I am trying to automate login to this page http://portal.globaltransit.net/ the thing is the page return a 401 header when you first reach the page but does not show standerd bassic http auth page rather a http form. Here is the output of curl -vvv http://portal.globaltransit.net/
* About to connect() to portal.globaltransit.net port 80 (#0)

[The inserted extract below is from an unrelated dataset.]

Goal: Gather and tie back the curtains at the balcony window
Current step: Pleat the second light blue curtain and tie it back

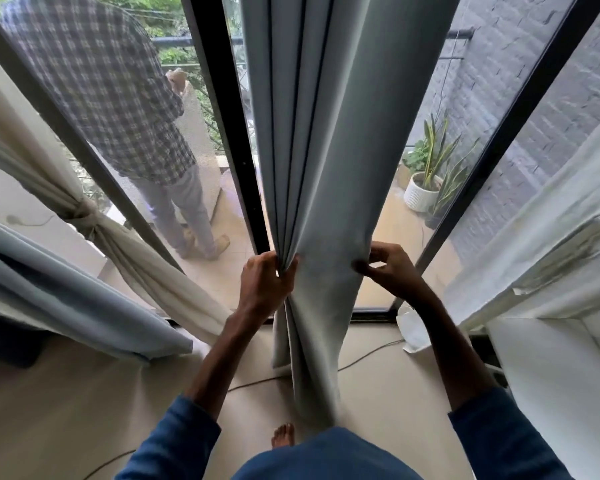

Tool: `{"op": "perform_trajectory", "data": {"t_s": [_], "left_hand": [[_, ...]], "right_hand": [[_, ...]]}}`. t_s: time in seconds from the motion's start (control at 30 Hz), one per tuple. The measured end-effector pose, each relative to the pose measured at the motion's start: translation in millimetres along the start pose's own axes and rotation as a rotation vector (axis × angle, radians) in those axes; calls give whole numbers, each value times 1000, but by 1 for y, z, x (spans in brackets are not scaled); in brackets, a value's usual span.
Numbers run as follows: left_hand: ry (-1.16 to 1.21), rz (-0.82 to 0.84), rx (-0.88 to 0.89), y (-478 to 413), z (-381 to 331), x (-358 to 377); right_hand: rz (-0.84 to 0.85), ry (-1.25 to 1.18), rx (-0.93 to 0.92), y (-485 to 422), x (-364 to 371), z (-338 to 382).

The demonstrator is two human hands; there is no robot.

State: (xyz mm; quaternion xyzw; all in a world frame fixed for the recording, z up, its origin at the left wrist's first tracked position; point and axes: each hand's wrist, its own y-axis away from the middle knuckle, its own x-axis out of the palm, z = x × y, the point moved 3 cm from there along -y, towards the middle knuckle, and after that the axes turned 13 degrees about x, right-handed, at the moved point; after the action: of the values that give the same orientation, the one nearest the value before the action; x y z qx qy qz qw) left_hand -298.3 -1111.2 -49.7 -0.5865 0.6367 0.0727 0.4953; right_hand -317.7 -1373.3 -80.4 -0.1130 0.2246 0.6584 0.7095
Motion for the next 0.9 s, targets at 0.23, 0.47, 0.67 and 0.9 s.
{"op": "perform_trajectory", "data": {"t_s": [0.23, 0.47, 0.67, 0.9], "left_hand": [[1, 22, 38, -4, -1, 0], [40, 72, 97, -8, -9, 6], [10, 53, 59, -11, 2, 10], [-49, 20, -43, -17, 9, 13]], "right_hand": [[261, -141, 79, 22, -17, 2], [520, -320, 133, 30, -6, 2], [296, -180, 126, 20, -37, 4], [155, -168, 28, 28, -72, 10]]}}
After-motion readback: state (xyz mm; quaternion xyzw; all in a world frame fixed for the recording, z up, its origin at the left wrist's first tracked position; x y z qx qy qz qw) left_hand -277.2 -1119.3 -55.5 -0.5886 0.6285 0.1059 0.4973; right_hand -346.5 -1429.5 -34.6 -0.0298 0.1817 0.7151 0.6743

* Trying 124.158.236.65... connected
* Connected to portal.globaltransit.net (124.158.236.65) port 80 (#0)
> GET / HTTP/1.1
> User-Agent: curl/7.19.7 (i486-pc-linux-gnu) libcurl/7.19.7 OpenSSL/0.9.8k zlib/1.2.3.3 libidn/1.15
> Host: portal.globaltransit.net
> Accept: */*
>
< HTTP/1.1 401 Unauthorized
< Date: Thu, 14 Nov 2013 07:18:06 GMT
< Server: Apache
< X-Powered-By: PHP/5.2.11
< Set-Cookie: symfony=1960d9b76a5f9fc3b00786e126cc69af; path=/
< Content-Length: 1211
< Content-Type: text/html; charset=utf-8
<
<!DOCTYPE html PUBLIC "-//W3C//DTD XHTML 1.0 Transitional//EN" "http://www.w3.org/TR/xhtml1/DTD/xhtml1-transitional.dtd">
<html xmlns="http://www.w3.org/1999/xhtml" xml:lang="en" lang="en">
<head>
<meta http-equiv="Content-Type" content="text/html; charset=utf-8" />
<title></title>
<link rel="shortcut icon" href="/favicon.ico" />
<link rel="stylesheet" type="text/css" media="screen" href="/css/main.css" />
</head>
<body>
<form action="/login" method="post">
<table>
<tr>
<th><label for="signin_username">Username</label></th>
<td><input type="text" name="signin[username]" id="signin_username" /></td>
</tr>
<tr>
<th><label for="signin_password">Password</label></th>
<td><input type="password" name="signin[password]" id="signin_password" /></td>
</tr>
<tr>
<th><label for="signin_remember">Remember</label></th>
<td><input type="checkbox" name="signin[remember]" id="signin_remember" /><input type="hidden" name="signin[_csrf_token]" value="6bdf80ca900038ada394467752593135" id="signin__csrf_token" /></td>
</tr>
</table>
<input type="submit" value="sign in" />
<a href="/request_password">Forgot your password?</a>
</form>
</body>
</html>
when i try to use machanize to load the page with the following script
import mechanize
import mimetypes
import logging
import urllib2
from urlparse import urlparse
import cookielib
from base64 import b64encode
class Browser:
def __init__(self, url):
br = mechanize.Browser()
br.set_handle_robots(False) # no robots
br.set_handle_refresh(False)
br.set_handle_redirect(True)
br.set_debug_http(True)
cj = cookielib.LWPCookieJar()
br.set_cookiejar(cj) # can sometimes hang without this
br.addheaders = [('User-agent', 'Mozilla/5.0 (X11; U; Linux i686; en-US; rv:1.9.0.1) Gecko/2008071615 Fedora/3.0.1-1.fc9 Firefox/3.0.1')]
self.page = br.open(url).read()
print self.page
if __name__ == '__main__':
browser = Browser("http://portal.globaltransit.net/")
I get the following error mechanize._response.httperror_seek_wrapper: HTTP Error 401: Unauthorized
. I was wondering if there any way to get mechanize to ignore the 401 returned by the server so I can process the form.